▸ **PROBLEM DESCRIPTION**
Determine how many lines in this listing contain the word "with" and report that number by itself.

▸ **COLLECTED DATA**
# # #

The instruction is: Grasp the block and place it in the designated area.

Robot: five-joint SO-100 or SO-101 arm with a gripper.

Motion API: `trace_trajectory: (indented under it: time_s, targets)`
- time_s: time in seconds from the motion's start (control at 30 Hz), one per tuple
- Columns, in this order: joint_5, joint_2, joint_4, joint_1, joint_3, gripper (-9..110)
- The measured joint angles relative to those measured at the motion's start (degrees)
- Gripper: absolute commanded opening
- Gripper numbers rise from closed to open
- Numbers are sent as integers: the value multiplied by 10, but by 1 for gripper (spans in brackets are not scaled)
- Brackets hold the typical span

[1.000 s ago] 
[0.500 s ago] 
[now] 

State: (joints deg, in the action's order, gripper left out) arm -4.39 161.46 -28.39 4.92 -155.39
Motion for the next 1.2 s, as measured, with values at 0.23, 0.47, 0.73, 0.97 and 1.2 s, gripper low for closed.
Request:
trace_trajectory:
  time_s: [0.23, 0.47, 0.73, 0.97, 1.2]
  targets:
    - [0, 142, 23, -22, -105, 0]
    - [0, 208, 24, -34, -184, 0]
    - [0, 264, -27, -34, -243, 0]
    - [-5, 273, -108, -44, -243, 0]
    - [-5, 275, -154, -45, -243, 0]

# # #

▸ **RESPONSE TO THE EXERCISE**
2